* _Supplied entries_

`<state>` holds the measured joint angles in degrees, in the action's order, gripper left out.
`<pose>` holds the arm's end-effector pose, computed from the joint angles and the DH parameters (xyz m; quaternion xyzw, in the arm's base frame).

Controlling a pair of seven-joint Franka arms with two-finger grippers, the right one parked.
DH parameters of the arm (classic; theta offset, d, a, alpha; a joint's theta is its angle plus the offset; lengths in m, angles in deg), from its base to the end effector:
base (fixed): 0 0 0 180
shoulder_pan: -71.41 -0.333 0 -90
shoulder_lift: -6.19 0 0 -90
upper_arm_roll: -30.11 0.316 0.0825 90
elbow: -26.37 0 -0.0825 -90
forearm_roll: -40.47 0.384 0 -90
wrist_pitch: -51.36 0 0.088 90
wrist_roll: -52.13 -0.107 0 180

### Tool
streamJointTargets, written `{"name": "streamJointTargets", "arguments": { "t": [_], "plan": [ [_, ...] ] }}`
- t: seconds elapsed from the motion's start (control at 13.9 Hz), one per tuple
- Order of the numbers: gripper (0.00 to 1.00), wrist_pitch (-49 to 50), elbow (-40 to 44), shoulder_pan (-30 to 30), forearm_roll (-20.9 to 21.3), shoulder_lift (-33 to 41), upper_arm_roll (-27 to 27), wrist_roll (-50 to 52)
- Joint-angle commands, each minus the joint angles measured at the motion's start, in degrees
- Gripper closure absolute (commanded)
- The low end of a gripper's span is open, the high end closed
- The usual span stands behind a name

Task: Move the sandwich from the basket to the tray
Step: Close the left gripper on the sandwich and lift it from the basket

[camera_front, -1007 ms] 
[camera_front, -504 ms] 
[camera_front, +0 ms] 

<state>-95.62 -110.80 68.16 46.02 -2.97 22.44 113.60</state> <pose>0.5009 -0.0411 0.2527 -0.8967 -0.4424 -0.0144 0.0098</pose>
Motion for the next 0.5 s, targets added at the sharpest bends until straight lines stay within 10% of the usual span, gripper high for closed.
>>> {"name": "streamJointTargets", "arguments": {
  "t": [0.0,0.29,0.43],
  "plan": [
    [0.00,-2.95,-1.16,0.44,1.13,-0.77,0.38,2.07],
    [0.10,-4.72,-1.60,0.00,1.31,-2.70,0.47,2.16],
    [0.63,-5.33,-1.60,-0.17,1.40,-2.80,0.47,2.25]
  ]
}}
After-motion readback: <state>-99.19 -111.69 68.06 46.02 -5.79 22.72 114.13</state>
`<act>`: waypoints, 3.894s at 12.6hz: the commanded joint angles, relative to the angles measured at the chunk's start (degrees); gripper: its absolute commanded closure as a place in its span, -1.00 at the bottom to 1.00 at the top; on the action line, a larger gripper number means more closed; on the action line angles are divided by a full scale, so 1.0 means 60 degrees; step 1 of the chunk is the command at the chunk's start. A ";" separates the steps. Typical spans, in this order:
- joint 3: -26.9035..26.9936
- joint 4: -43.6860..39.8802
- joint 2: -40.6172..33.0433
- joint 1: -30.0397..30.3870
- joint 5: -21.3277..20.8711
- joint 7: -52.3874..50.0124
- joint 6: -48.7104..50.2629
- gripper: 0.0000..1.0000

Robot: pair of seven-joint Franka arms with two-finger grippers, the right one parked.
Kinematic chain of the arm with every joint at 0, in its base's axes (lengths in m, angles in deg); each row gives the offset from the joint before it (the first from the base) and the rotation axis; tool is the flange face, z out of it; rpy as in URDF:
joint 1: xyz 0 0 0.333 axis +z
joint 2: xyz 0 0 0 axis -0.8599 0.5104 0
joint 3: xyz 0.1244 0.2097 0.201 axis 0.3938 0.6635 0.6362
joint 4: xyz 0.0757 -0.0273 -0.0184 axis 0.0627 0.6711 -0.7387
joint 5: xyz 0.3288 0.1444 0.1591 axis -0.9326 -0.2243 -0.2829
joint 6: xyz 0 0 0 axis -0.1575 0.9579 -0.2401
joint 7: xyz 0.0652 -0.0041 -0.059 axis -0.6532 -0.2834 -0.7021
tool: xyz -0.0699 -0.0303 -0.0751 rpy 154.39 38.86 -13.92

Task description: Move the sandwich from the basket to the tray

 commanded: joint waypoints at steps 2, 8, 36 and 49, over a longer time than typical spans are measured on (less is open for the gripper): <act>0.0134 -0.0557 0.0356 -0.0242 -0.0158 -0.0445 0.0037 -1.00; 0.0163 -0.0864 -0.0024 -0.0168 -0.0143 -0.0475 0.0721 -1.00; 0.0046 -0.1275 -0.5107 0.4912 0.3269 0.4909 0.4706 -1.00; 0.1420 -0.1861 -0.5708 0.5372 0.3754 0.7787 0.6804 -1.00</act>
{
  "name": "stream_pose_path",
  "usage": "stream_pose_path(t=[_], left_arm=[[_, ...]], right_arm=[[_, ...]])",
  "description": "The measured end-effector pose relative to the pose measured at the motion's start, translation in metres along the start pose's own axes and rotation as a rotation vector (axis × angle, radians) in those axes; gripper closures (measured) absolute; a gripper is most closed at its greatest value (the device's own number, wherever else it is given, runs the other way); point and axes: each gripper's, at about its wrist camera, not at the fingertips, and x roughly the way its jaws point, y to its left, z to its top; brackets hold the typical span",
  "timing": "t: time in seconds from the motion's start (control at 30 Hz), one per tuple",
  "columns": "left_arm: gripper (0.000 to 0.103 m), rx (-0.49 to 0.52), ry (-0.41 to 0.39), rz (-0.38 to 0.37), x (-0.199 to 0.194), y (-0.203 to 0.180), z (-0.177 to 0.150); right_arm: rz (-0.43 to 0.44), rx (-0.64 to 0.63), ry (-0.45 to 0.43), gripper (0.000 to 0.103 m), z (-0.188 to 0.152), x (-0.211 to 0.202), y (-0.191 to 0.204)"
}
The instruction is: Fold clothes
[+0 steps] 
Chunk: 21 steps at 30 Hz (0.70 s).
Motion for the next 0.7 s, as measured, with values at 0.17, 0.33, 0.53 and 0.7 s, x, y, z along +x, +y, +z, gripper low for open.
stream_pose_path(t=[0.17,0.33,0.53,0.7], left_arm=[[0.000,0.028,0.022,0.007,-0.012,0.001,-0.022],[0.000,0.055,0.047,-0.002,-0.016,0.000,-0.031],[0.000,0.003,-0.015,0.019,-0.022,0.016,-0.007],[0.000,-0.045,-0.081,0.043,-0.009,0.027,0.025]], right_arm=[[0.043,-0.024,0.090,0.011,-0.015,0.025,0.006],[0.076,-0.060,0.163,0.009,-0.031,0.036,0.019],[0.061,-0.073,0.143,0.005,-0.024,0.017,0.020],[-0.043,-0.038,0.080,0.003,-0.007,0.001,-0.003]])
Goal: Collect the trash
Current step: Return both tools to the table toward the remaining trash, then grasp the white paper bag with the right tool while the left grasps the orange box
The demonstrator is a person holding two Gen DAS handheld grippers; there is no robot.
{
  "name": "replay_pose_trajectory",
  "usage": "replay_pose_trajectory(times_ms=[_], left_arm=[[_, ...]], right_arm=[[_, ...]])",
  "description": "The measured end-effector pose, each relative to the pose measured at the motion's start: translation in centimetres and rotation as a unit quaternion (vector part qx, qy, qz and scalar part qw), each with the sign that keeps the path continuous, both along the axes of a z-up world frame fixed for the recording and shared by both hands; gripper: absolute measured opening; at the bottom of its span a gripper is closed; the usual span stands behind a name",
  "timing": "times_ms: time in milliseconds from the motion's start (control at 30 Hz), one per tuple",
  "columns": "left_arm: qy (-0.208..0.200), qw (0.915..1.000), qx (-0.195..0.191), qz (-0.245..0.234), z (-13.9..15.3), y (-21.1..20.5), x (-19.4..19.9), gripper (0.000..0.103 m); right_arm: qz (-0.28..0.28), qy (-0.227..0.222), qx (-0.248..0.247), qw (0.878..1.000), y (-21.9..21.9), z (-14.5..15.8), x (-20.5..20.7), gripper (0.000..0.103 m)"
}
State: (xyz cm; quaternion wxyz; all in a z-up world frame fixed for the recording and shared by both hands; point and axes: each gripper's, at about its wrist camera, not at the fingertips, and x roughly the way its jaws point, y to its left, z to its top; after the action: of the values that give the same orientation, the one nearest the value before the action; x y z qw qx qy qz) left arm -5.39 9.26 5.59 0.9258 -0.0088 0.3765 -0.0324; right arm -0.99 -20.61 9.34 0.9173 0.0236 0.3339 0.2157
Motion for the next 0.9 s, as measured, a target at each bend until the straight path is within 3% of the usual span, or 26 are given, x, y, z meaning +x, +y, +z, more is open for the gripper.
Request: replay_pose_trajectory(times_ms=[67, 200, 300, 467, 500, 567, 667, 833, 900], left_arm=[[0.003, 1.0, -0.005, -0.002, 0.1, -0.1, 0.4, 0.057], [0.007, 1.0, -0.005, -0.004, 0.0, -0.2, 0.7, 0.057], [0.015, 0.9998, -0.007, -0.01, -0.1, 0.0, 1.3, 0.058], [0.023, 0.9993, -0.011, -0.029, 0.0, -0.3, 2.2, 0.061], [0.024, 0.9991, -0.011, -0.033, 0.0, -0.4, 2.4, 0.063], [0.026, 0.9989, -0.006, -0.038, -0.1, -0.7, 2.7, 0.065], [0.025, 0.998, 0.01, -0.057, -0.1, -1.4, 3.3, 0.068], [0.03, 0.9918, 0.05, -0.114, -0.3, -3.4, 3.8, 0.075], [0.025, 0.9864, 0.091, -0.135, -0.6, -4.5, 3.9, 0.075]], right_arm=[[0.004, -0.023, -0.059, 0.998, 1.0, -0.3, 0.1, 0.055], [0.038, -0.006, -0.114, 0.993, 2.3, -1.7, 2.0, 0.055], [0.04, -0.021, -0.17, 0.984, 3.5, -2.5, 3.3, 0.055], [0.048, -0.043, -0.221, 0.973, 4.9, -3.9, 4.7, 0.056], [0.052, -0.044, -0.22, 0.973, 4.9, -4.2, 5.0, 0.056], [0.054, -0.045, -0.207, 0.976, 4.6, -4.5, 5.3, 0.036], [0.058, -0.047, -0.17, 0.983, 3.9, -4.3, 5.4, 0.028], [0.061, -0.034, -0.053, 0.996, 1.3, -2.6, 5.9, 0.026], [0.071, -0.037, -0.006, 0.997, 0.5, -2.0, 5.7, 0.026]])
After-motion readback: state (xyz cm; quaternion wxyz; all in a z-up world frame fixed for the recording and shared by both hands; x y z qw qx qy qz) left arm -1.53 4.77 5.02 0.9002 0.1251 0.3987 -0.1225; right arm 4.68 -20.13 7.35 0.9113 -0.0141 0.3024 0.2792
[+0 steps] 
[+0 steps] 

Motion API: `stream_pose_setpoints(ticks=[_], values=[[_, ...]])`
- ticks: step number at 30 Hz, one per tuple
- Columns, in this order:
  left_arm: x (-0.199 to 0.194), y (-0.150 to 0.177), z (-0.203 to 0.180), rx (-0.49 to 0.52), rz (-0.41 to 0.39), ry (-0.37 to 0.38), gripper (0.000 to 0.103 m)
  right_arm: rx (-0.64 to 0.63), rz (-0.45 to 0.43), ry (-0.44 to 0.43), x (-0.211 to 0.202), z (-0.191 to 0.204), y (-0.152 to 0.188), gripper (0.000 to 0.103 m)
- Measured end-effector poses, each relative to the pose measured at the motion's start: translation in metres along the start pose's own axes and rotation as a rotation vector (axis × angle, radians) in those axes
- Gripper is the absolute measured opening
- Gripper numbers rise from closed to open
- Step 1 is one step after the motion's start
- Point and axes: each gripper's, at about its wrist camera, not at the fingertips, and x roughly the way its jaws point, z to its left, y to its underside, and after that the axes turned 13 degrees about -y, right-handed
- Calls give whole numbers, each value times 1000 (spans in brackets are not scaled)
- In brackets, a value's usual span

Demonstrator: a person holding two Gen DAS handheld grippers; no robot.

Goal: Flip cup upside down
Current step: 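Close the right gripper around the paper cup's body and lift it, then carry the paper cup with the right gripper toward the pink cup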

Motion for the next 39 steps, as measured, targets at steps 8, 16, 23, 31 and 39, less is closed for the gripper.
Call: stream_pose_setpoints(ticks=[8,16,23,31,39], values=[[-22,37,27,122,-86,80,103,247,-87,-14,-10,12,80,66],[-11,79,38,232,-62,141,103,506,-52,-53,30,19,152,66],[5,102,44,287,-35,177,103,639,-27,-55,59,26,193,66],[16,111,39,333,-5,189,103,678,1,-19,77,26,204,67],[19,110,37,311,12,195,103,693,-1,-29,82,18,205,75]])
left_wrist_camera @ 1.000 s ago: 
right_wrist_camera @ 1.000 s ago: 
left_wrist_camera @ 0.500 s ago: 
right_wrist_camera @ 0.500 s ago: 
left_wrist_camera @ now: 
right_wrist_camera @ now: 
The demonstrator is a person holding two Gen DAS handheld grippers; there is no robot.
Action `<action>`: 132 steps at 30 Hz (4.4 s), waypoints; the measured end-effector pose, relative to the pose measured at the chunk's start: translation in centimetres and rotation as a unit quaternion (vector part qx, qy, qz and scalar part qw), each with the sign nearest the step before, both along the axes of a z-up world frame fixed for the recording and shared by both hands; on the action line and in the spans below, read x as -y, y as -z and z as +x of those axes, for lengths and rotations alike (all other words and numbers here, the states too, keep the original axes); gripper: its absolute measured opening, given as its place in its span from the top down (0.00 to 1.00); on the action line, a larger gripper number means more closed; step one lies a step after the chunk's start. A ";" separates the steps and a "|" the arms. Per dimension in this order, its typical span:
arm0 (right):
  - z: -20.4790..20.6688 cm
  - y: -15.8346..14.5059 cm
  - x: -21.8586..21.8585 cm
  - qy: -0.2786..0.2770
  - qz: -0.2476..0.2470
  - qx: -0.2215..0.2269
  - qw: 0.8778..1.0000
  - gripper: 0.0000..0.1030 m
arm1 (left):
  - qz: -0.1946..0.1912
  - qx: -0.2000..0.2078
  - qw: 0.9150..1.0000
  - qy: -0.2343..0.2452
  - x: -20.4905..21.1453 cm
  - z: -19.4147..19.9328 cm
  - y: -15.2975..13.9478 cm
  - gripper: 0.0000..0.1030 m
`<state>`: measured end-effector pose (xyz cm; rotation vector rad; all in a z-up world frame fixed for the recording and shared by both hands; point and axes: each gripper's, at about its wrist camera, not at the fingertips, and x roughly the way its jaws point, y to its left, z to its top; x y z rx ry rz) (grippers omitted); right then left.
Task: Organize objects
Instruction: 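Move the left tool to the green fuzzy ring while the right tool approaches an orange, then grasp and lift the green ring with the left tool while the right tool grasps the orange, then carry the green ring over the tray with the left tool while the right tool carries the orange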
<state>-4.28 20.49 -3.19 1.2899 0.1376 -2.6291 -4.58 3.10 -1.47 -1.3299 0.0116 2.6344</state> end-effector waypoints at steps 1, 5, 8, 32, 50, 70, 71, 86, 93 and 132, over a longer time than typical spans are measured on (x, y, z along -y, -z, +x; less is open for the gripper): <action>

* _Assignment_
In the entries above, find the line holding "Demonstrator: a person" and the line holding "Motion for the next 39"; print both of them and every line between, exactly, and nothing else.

* _Reply to the task_
Demonstrator: a person holding two Gen DAS handheld grippers; no robot.

Goal: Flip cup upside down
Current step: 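Close the right gripper around the paper cup's body and lift it, then carry the paper cup with the right gripper toward the pink cup
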
Motion for the next 39 steps, as measured, targets at steps 8, 16, 23, 31 and 39, less is closed for the gripper.

This exercise is done.